How not to estimate an elasticity

The Cato Institute’s Randal O’Toole claims to debunk a recent paper suggesting a “fundamental of road congestion”.

In support of the induced-demand claim, Mann cites research by economists Matthew Turner of the University of Toronto and Gilles Duranton of the University of Pennsylvania. “We found that there’s this perfect one-to-one relationship,” Mann quotes Turner as saying. Mann describes this relationship as, “If a city had increased its road capacity by 10 percent between 1980 and 1990, then the amount of driving in that city went up by 10 percent. If the amount of roads in the same city then went up by 11 percent between 1990 and 2000, the total number of miles driven also went up by 11 percent. It’s like the two figures were moving in perfect lockstep, changing at the same exact rate.” If this were true, then building more roads doesn’t make traffic worse, as the Wired headline claims; it just won’t make it any better.

However, this is simply not true. Nor is it what Duranton & Turner’s paper actually said. The paper compared daily kilometers of interstate highway driving with lane kilometers of interstates in the urbanized portions of 228 metropolitan areas. In the average metropolitan area, it found that between 1983 and 1993 lane miles grew by 32 percent while driving grew by 77 percent. Between 1993 and 2003, lane miles grew by 18 percent, and driving grew by 46 percent.

That’s hardly a “perfect one-to-one relationship.”

The paper also calculated the elasticities of driving in relationship to lane kilometers. An elasticity of 2 would mean a 10 percent increase in lane miles would correspond with a 20 percent growth in driving; an elasticity of 1 would mean that lane miles and driving would track closely together.

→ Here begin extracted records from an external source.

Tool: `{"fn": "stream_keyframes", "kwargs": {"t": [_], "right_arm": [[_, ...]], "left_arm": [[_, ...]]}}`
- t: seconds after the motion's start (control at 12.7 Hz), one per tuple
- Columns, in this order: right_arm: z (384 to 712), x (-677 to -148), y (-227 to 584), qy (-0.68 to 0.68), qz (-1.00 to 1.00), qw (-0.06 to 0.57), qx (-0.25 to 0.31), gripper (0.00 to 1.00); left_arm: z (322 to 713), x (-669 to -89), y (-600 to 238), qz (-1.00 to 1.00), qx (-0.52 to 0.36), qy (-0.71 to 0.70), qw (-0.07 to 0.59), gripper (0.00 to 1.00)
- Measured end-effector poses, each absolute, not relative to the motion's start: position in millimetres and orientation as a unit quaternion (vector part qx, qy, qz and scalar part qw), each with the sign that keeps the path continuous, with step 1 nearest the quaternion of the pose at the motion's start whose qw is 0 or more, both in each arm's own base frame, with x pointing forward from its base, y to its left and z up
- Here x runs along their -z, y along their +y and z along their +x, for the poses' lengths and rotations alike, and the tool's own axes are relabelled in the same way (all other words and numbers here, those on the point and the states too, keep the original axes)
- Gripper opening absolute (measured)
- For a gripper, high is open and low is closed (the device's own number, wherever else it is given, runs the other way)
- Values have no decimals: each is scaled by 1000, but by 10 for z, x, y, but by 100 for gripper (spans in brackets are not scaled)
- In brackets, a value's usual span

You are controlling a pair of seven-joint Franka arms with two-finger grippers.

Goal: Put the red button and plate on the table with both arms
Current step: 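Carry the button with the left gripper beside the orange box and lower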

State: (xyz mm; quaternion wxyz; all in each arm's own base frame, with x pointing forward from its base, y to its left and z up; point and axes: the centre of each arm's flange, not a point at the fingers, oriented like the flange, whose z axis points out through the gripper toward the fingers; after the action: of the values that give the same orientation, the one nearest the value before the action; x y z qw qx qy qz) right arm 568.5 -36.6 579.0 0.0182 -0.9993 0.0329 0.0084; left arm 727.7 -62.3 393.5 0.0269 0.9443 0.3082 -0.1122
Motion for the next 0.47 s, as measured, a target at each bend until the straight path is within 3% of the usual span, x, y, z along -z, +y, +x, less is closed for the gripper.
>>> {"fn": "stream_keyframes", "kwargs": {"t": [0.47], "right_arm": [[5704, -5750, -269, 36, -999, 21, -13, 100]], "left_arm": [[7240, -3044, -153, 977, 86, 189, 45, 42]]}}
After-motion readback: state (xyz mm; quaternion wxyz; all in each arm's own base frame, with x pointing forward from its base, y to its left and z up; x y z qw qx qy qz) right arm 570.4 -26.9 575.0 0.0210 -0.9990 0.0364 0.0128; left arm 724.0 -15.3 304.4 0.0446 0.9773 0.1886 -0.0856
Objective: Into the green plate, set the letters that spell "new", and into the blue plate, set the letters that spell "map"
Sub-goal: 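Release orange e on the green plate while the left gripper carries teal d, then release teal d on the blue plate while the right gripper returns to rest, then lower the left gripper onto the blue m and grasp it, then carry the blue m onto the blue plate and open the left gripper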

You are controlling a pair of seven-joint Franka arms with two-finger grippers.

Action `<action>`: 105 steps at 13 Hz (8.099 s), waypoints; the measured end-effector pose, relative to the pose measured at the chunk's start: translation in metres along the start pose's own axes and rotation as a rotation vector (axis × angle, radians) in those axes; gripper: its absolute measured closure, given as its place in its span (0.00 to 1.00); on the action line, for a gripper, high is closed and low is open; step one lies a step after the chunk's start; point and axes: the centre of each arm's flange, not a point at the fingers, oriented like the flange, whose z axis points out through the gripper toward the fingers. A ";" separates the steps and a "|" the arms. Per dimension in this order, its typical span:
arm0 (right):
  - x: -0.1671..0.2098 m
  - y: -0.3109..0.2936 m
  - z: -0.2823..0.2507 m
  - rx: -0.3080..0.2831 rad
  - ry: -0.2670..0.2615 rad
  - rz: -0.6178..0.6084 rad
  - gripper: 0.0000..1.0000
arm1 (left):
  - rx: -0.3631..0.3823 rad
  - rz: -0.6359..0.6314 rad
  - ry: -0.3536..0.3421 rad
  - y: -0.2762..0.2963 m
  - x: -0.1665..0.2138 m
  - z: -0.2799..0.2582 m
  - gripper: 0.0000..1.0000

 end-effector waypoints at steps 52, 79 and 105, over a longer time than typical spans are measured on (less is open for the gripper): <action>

The paper found that elasticities were very close to 1 with standard errors of around 0.05. Even though this is contradicted by the previously cited data showing that driving grew much faster than lane miles, this is the source of Turner’s “perfect one-to-one relationship.”

My prior belief is that results published in the American Economic Review are unlikely to be debunked by a couple of paragraphs in a blog post. In this case, it’s fairly straightforward to explain why the average growth rates of lane kilometers and vehicle-kilometers traveled are not informative about the elasticity.

The lane-kilometer elasticity of VKT describes how changes in VKT relate to changes in lane kilometers. O’Toole tries to say something about this relationship by noting the average value of each. But describing the average growth rates does not say whether cities that experienced faster growth in lane kilometers also experienced faster growth in vehicle-kilometers traveled. It’s entirely possible for both averages to be positive and the elasticity relating them to be negative! Here are a few lines of Stata code to generate an example in which the averages are 32% and 77%, while the elasticity is -1.

clear
set obs 228
gen delta_lane = .32 + rnormal(0,.2)
gen delta_VKT = (.77 +.32) - delta_lane + rnormal(0,.2)
twoway (scatter delta_VKT delta_lane) (lfit delta_VKT delta_lane), graphregion(color(white))

That yields a figure like this:

otoole1

Having made this econometric point, one can grab the data used in the Duranton and Turner paper to  note the average values and appropriately estimate the elasticity, revealing no contradiction whatsoever between these two moments.

use "Duranton_Turner_AER_2010.dta", clear
gen delta_VKT = log(vmt_IHU_93) - log(vmt_IHU_83)
gen delta_lane = log(ln_km_IHU_93) - log(ln_km_IHU_83)
summ delta*
reg delta_VKT delta_lane
twoway (scatter delta_VKT delta_lane) (lfit delta_VKT delta_lane), graphregion(color(white))

otoole2

Across MSAs, the average VKT change was a 61 log-point increase, while the average lane kilometers change was a 25 log-point increase. That’s a ratio greater than two, but the estimated elasticity is 0.955. Hence Matt saying that he and Gilles found a one-to-one relationship. Their paper deals with various types of roads and instrumenting to infer the causal relationship, but I don’t need to describe those issues here. I’ve written enough to demonstrate why O’Toole’s blog post does not debunk the Duranton-Turner findings.